# Pyramid Leopards First Clutch



## jskahn (Nov 5, 2014)

Last year I received 2 rescue females, that were very pyramid shaped. The smaller female has laid 4 clutches this year.The larger sister, had not laid.Tonight she started to dig a nest . By the time she was finally ready to lay, it was getting kinda cold out. When I checked, she had an egg ready to lay, but she didn't pass it. I gently massaged it out. I was not sure if the problem was her, or the cooler air. I set up a heater near her, and helped her pass most of the eggs.She managed to pass a couple of smaller eggs by herself. I am wondering if the problem was her or the cooler temps. Any thoughts? By the way she laid 9 eggs.


----------



## Yvonne G (Nov 6, 2014)

It seems like the leopard tortoises always pick the worst time to dig a nest. I have an old lawn chair that has a wire seat. When one of my leopards digs at night or in a cool time of year, I put that chair over her and place a heat lamp on the seat of the chair.

In my opinion, your tortoise was cold. Congrats on the eggs!


----------



## Jacqui (Nov 6, 2014)

Can I be the mean person this time? Not knowing just how badly those tortoises are pyramided (or why they are in that shape), I personally would think allowing them to reproduce could do harm to them. Sounds to me (since the small eggs passed with no trouble) that the tortoise's body, not the temp, could be the issue with passing the larger (more normal size?) eggs. Keep in mind I don't know the history on these two or what shape they really are in, just going by what you said and being very blunt, honest and saying what I feel/think rather then being nice. Sorry, if it's not what you wanted to hear or if you took offense by it.


----------



## Tom (Nov 6, 2014)

What size are these girls?

Often the first clutch has issues. Most of the time things smooth out with subsequent clutches. 

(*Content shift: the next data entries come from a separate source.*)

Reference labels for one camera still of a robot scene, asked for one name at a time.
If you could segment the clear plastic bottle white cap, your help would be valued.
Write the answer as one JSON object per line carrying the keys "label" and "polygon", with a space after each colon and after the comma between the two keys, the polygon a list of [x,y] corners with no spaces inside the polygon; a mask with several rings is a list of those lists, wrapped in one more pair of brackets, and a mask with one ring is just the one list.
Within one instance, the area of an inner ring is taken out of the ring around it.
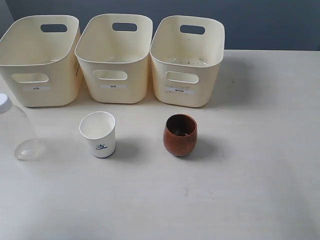
{"label": "clear plastic bottle white cap", "polygon": [[21,161],[35,160],[44,151],[26,113],[5,93],[0,94],[0,138]]}

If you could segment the cream plastic bin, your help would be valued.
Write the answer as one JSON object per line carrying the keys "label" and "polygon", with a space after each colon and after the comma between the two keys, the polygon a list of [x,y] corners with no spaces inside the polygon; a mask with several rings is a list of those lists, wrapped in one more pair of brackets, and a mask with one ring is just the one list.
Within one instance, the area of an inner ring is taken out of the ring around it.
{"label": "cream plastic bin", "polygon": [[71,15],[26,16],[8,28],[0,40],[0,75],[23,106],[64,106],[77,98],[80,36]]}
{"label": "cream plastic bin", "polygon": [[134,104],[148,88],[153,22],[139,14],[93,17],[74,53],[91,97],[100,103]]}
{"label": "cream plastic bin", "polygon": [[225,28],[211,18],[164,18],[150,46],[153,89],[166,104],[202,107],[211,98],[224,58]]}

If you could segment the right cream plastic bin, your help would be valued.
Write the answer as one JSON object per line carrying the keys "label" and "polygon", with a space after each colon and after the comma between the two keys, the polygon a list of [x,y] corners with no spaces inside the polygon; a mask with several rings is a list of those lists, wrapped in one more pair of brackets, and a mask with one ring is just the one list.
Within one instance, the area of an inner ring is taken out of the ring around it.
{"label": "right cream plastic bin", "polygon": [[166,104],[202,107],[211,98],[224,58],[225,28],[211,18],[164,18],[150,46],[153,89]]}

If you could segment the left cream plastic bin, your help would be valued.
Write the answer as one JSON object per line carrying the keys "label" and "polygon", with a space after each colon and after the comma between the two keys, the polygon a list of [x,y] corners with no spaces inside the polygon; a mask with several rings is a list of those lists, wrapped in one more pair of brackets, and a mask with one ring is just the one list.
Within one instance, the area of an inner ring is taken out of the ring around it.
{"label": "left cream plastic bin", "polygon": [[71,15],[26,16],[8,28],[0,40],[0,75],[23,106],[64,106],[77,98],[80,36]]}

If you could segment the brown wooden cup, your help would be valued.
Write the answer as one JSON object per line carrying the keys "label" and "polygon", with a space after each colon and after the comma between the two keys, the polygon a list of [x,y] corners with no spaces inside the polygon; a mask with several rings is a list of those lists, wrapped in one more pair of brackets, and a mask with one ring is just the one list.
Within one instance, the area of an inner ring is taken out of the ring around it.
{"label": "brown wooden cup", "polygon": [[190,154],[198,139],[197,122],[187,114],[170,116],[164,126],[163,144],[165,149],[176,157]]}

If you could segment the middle cream plastic bin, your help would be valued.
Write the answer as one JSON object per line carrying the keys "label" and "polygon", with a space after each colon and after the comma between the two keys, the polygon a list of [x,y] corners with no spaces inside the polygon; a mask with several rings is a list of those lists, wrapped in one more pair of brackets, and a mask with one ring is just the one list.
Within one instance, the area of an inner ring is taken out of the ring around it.
{"label": "middle cream plastic bin", "polygon": [[100,103],[134,104],[148,88],[153,22],[139,14],[93,17],[74,53],[91,97]]}

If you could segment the white paper cup blue logo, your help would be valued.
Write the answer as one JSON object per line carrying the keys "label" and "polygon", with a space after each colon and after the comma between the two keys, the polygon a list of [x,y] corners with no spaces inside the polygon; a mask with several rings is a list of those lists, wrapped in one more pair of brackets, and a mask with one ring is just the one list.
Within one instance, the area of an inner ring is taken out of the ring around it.
{"label": "white paper cup blue logo", "polygon": [[79,132],[87,140],[92,154],[107,158],[116,149],[116,120],[112,114],[96,111],[85,116],[79,124]]}

Have you thought about how you are going to incubate? I'd leave them in the ground until spring and then dig them up and incubate. Much higher hatch rates when the eggs spend the winter in the ground.


----------



## jskahn (Nov 6, 2014)

No offense taken. Everyone is entitled to an opinion.Some females, like her pyramid sister, can lay eggs before even being near a male. Also, if I could post pictures, they are not either small or deformed shape. They are about 14" and 15" long, but they are very tent shaped, and probably as high in the center as they are long.I even asked about breeding them on this forum, when I got them, and the opinions I received, felt that there should not be a problem.Also, as I said, the smaller sister had laid eggs, without a male, at her former owners.


----------



## jskahn (Nov 6, 2014)

Tom said:


> What size are these girls?
> 
> Often the first clutch has issues. Most of the time things smooth out with subsequent clutches.
> 
> Have you thought about how you are going to incubate? I'd leave them in the ground until spring and then dig them up and incubate. Much higher hatch rates when the eggs spend the winter in the ground.

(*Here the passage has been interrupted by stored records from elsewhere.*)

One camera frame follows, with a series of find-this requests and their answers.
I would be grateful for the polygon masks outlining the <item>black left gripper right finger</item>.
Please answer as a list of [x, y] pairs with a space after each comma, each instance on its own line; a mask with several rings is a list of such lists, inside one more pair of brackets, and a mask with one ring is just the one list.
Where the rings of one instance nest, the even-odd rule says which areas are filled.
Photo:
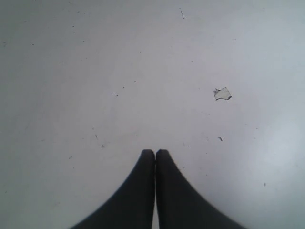
[[166, 149], [156, 153], [156, 200], [161, 229], [242, 229], [186, 180]]

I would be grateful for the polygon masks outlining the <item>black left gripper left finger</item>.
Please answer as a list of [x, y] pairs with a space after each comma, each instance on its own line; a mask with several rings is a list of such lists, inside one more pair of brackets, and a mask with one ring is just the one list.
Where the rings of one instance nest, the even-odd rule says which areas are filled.
[[117, 191], [74, 229], [151, 229], [155, 201], [155, 155], [141, 152]]

 I have them in incubators.The only eggs, wheather they are turtles or tortoises that I leave in the ground are the nests I don't find.


----------



## Tom (Nov 6, 2014)

jskahn said:


> I have them in incubators.The only eggs, wheather they are turtles or tortoises that I leave in the ground are the nests I don't find.




You might want to give it a try. I learned the technique from @Neal, who is also in AZ. His leopard group was giving him a hatch rate of around 40-60% year after year. He left some nests in the ground during the colder months, dug them up in June when the weather got hot, put them in the incubator and got 80-100% hatch rates from all of that years clutches. Hopefully he will come along and correct my numbers here if I'm off at all.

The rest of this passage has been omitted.